TASK REQUIREMENTS:
Down to the last character, transcribe every record.

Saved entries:

[Start of Attachment]

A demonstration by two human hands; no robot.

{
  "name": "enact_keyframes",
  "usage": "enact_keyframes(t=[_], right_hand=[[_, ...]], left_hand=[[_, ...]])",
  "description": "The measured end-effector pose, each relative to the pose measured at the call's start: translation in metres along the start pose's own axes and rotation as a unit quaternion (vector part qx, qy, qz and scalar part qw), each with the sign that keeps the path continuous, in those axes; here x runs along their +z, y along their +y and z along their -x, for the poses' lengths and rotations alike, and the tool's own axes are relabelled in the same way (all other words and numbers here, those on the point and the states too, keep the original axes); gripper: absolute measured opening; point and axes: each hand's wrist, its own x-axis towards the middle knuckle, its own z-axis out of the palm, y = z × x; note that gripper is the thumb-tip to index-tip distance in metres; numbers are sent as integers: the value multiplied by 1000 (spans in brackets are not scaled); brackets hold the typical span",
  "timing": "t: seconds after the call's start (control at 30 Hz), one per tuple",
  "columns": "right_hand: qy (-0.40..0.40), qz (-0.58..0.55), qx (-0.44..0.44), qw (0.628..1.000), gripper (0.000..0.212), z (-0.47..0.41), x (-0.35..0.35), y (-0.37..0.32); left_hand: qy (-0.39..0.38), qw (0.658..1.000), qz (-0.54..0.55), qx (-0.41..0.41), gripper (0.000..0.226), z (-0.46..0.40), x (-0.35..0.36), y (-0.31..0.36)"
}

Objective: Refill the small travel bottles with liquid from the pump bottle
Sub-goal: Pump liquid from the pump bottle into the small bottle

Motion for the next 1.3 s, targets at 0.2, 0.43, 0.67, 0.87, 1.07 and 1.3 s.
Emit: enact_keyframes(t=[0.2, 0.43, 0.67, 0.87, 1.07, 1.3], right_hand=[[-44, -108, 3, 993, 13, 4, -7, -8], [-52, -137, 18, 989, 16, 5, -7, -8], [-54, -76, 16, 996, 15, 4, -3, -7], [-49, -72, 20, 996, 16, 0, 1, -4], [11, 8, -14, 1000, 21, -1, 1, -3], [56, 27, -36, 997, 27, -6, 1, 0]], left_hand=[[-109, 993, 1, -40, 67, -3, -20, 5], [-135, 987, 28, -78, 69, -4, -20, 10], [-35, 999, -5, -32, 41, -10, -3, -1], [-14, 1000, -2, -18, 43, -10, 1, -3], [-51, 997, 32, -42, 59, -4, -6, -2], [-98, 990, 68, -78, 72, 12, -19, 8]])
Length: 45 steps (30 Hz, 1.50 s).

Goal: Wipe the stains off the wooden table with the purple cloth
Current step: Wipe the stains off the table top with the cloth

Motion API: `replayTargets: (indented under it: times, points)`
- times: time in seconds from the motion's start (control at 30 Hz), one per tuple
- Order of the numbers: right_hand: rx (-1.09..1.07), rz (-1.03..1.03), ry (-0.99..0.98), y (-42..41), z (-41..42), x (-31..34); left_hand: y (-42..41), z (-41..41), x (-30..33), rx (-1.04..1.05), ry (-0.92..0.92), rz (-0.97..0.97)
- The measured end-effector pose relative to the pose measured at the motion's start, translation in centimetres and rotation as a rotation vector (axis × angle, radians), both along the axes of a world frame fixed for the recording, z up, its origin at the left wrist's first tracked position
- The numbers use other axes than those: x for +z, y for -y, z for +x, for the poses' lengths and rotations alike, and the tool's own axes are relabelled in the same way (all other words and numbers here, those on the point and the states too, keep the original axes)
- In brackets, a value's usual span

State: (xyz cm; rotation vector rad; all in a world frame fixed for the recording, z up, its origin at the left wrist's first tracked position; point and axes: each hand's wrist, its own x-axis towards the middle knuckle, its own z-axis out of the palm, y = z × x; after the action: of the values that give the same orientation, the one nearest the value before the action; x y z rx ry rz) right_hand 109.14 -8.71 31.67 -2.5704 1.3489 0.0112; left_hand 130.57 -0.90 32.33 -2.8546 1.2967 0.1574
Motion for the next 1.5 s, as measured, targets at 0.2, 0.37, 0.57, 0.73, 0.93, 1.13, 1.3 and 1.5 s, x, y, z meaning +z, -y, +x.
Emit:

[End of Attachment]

YOUR SOLUTION:
A demonstration by two human hands; no robot.

{
  "name": "enact_keyframes",
  "usage": "enact_keyframes(t=[_], right_hand=[[_, ...]], left_hand=[[_, ...]])",
  "description": "The measured end-effector pose, each relative to the pose measured at the call's start: translation in metres along the start pose's own axes and rotation as a unit quaternion (vector part qx, qy, qz and scalar part qw), each with the sign that keeps the path continuous, in those axes; here x runs along their +z, y along their +y and z along their -x, for the poses' lengths and rotations alike, and the tool's own axes are relabelled in the same way (all other words and numbers here, those on the point and the states too, keep the original axes); gripper: absolute measured opening; point and axes: each hand's wrist, its own x-axis towards the middle knuckle, its own z-axis out of the palm, y = z × x; note that gripper is the thumb-tip to index-tip distance in metres; numbers are sent as integers: the value multiplied by 1000 (spans in brackets are not scaled); brackets hold the typical span",
  "timing": "t: seconds after the call's start (control at 30 Hz), one per tuple",
  "columns": "right_hand: qy (-0.40..0.40), qz (-0.58..0.55), qx (-0.44..0.44), qw (0.628..1.000), gripper (0.000..0.212), z (-0.47..0.41), x (-0.35..0.35), y (-0.37..0.32); left_hand: qy (-0.39..0.38), qw (0.658..1.000), qz (-0.54..0.55), qx (-0.41..0.41), gripper (0.000..0.226), z (-0.46..0.40), x (-0.35..0.36), y (-0.31..0.36)"
}

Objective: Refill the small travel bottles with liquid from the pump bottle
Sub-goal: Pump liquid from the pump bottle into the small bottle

Motion for the next 1.3 s, targets at 0.2, 0.43, 0.67, 0.87, 1.07 and 1.3 s.
Emit: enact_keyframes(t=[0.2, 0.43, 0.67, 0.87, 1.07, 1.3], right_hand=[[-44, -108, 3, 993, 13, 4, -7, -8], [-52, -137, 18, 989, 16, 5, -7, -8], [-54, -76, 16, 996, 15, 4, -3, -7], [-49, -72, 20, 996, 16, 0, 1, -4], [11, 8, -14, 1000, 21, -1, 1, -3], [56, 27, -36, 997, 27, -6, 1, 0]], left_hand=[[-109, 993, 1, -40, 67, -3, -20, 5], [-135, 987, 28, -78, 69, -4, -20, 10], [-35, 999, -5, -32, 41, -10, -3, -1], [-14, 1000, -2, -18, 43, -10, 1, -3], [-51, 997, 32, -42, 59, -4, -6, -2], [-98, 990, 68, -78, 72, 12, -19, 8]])
Length: 45 steps (30 Hz, 1.50 s).

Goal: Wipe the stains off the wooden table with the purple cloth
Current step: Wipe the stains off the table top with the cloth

Motion API: `replayTargets: (indented under it: times, points)`
- times: time in seconds from the motion's start (control at 30 Hz), one per tuple
- Order of the numbers: right_hand: rx (-1.09..1.07), rz (-1.03..1.03), ry (-0.99..0.98), y (-42..41), z (-41..42), x (-31..34); left_hand: y (-42..41), z (-41..41), x (-30..33), rx (-1.04..1.05), ry (-0.92..0.92), rz (-0.97..0.97)
- The measured end-effector pose relative to the pose measured at the motion's start, translation in centimetres and rotation as a rotation vector (axis × angle, radians), both along the axes of a world frame fixed for the recording, z up, its origin at the left wrist's first tracked position
- The numbers use other axes than those: x for +z, y for -y, z for +x, for the poses' lengths and rotations alike, and the tool's own axes are relabelled in the same way (all other words and numbers here, those on the point and the states too, keep the original axes)
- In brackets, a value's usual span

State: (xyz cm; rotation vector rad; all in a world frame fixed for the recording, z up, its origin at the left wrist's first tracked position; point and axes: each hand's wrist, its own x-axis towards the middle knuckle, its own z-axis out of the palm, y = z × x; after the action: of the values that give the same orientation, the one nearest the value before the action; x y z rx ry rz) right_hand 109.14 -8.71 31.67 -2.5704 1.3489 0.0112; left_hand 130.57 -0.90 32.33 -2.8546 1.2967 0.1574
Motion for the next 1.5 s, as measured, targets at 0.2, 0.37, 0.57, 0.73, 0.93, 1.13, 1.3 and 1.5 s, x, y, z meaning +z, -y, +x.
Emit:

This exercise requires nothing more.